Part 46

27K 1.1K 11
                                    

Ilsa dan Anta berdiri di depan sebuah bangunan yang bertuliskan "Konsultasi Psikolog". Ilsa memegang tangan Anta erat. Ini ketiga kalinya dia datang ke tempat psikolog secara langsung. Pertama saat neneknya meninggal, kedua saat Anta melecehkannya dan saat ini. 

Ilsa menghembuskan nafas pelan, mencoba menenangkan dirinya sendiri. Semoga ini terakhir kalinya dia menginjakkan kaki di ruang psikolog. Ilsa tidak ingin terus terbelenggu dengan kondisi psikisnya.

"Kamu gapapa?" Tanya Anta pelan.

Ilsa mengangguk lemah.
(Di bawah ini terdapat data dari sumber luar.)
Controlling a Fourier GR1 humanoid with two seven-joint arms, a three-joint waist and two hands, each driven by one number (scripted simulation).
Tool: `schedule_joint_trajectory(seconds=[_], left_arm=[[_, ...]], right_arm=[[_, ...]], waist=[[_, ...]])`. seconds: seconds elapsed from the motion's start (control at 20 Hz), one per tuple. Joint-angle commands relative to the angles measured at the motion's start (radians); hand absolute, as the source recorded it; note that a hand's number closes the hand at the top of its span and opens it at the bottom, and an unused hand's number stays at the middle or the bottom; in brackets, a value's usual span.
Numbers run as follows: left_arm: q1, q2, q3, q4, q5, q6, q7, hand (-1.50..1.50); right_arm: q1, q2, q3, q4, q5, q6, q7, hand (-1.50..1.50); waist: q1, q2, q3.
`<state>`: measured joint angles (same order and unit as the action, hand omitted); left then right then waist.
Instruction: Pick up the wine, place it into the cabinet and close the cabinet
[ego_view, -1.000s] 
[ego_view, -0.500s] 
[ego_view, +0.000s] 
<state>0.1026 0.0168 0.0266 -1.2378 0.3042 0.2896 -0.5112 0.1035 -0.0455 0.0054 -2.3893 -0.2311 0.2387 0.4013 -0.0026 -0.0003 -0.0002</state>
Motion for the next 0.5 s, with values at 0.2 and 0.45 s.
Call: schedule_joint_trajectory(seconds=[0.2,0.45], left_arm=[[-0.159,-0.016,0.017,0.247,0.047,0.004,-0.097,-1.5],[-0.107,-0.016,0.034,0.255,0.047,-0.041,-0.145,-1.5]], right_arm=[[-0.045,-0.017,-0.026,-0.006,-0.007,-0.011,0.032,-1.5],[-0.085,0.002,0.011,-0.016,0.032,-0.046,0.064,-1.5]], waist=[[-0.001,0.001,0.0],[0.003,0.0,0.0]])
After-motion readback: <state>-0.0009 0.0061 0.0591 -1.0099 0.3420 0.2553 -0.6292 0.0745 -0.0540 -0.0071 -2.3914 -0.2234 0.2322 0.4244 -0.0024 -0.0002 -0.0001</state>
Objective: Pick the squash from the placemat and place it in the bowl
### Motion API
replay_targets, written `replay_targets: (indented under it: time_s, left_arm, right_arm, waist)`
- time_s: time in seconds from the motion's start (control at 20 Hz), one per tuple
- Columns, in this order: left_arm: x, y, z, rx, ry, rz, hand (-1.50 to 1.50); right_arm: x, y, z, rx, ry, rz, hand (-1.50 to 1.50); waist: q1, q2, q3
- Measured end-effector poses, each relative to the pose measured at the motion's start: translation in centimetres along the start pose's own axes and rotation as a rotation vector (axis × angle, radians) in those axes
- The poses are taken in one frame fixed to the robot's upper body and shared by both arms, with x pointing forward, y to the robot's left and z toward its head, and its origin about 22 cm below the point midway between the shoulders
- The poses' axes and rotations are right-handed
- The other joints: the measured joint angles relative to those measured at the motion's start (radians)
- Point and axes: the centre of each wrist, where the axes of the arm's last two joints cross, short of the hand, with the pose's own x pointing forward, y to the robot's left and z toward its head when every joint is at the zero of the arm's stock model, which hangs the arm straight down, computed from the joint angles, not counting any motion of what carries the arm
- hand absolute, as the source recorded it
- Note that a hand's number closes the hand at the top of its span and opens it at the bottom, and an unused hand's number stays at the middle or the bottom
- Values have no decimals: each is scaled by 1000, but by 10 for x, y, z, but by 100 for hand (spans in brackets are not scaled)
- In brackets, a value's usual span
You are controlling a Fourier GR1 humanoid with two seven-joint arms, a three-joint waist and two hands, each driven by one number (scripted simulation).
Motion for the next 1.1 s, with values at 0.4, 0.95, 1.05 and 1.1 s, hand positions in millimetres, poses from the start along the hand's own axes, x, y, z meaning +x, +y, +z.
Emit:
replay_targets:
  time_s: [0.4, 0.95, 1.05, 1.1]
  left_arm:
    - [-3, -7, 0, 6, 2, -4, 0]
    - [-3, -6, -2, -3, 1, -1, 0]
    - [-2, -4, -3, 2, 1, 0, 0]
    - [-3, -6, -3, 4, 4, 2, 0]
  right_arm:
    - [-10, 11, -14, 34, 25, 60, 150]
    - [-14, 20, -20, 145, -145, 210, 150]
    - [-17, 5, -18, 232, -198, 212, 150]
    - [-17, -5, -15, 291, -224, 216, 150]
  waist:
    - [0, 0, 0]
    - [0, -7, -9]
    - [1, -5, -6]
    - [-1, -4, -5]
Dia menggigit bibirnya. Anta merasakan genggaman tangan Ilsa yang semakin kuat. Anta sendiri tidak paham soal masalah psikis. Dia merasa dirinya baik-baik saja selama ini.

"Kalau takut, lebih baik tunda dulu ya, aku ga mau kamu memaksakan diri" ucap Anta mencoba untuk mengajak Ilsa mengurungkan niatnya untuk berkonsultasi.

Anta tidak masalah soal Ilsa yang belum bisa menerima sentuhannya seutuhnya. Dia tidak memaksa Ilsa melakukan kewajibannya. Dengan adanya Krystal diantara mereka, itu udah cukup buat Anta.

Ilsa menggeleng keras. "Ayok" Ilsa menggeret tangan Anta untuk ikut masuk ke dalam.

Ilsa mendaftarkan diri terlebih dahulu. Dia harus menunggu satu orang yang sedang berkonsultasi saat ini.

Anta memandang sekitar. Di ruang tunggu itu terdapat banyak sekali kata mutiara dan beberapa poster berisi ciri-ciri untuk konsultasi kondisi psikisnya. Tidak banyak orang yang berkonsultasi hari ini. Hanya ada segelintir orang, tetapi tatapan mereka ada yang terlihat sendu, dingin, hingga bahagia seperti tidak ada masalah. 

"Kamu udah kesini berapa kali?" Tanya Anta memecah keheningan.

Ilsa menatap Anta. "Dua kali" balasnya pelan. 

Anta nampak terkejut dengan jawaban Ilsa. Dia tidak menyangka bahwa kondisi psikis Ilsa memang tidak baik. "Kenapa?"

Ilsa menatap bingung Anta. Anta melihat sekarang tidak ada kehangatan dalam wajah Ilsa yang dia lihat beberapa bulan ini saat Ilsa menerimanya. Mereka seperti bukan sosok pasangan. Ah, Anta yang merasakan itu. "Kenapa sampai ke psikolog?" Lanjut Anta.

Ilsa menggeleng. Dia tidak ingin menceritakan alasan dirinya ke psikolog. Hal ini akan membuka luka lamanya. Ilsa memang sudah menerima Anta, hatinya sudah terpaut dengan Anta. Tapi, jika untuk mengingat masa lalu, Ilsa tidak bisa. Ilsa hanya berusaha menutupnya dan melupakannya tetapi tidak dengan menyembuhkannya.

Anta tidak bertanya lebih saat dia tahu Ilsa tidak ingin menceritakannya. Saat ini, Anta akan selalu mengalah untuk Ilsa. Dia tidak ingin menyakiti Ilsa lagi. Anta tidak mau jauh-jauh dari Ilsa. 

Setelah menunggu dengan waktu lama, akhirnya giliran Ilsa yang masuk. Awalnya Ilsa ingin masuk sendiri, tetapi Anta terus meminta masuk, dengan alasan dia ingin tahu kondisi Ilsa. Dan disinilah mereka, di ruang konsultasi bersama dr. Rina yang dulu juga merawat Ilsa.

"Siang Ilsa, sudah lama tidak bertemu, ada yang perlu dibantu?" Sapa dr. Rina ramah.

Ilsa tersenyum menanggapi sapaan dr. Rina. "Saya ingin konsultasi dok"

"Boleh silahkan, Ilsa isi form ini dulu ya baru nanti kalau ada yang mau diceritakan, silahkan saja" Jelas dr. Rina lembut seperti seorang psikolog lainnya sambil menyodorkan kertas berisi formulir yang perlu diisi. Tidak lupa senyuman hangat yang terus dipancarkannya untuk meyakinkan pasiennya bisa nyaman untuk bercerita.

Setelah mengisi, Ilsa menyerahkan formulir itu ke dr. Rina lagi. Anta sedari tadi hanya diam mengamati istrinya yang serius mengisi formulir. Anta sempat curi pandang isi formulir itu yang berisi pertanyaan tentang diri Ilsa dan kondisi Ilsa saat ini.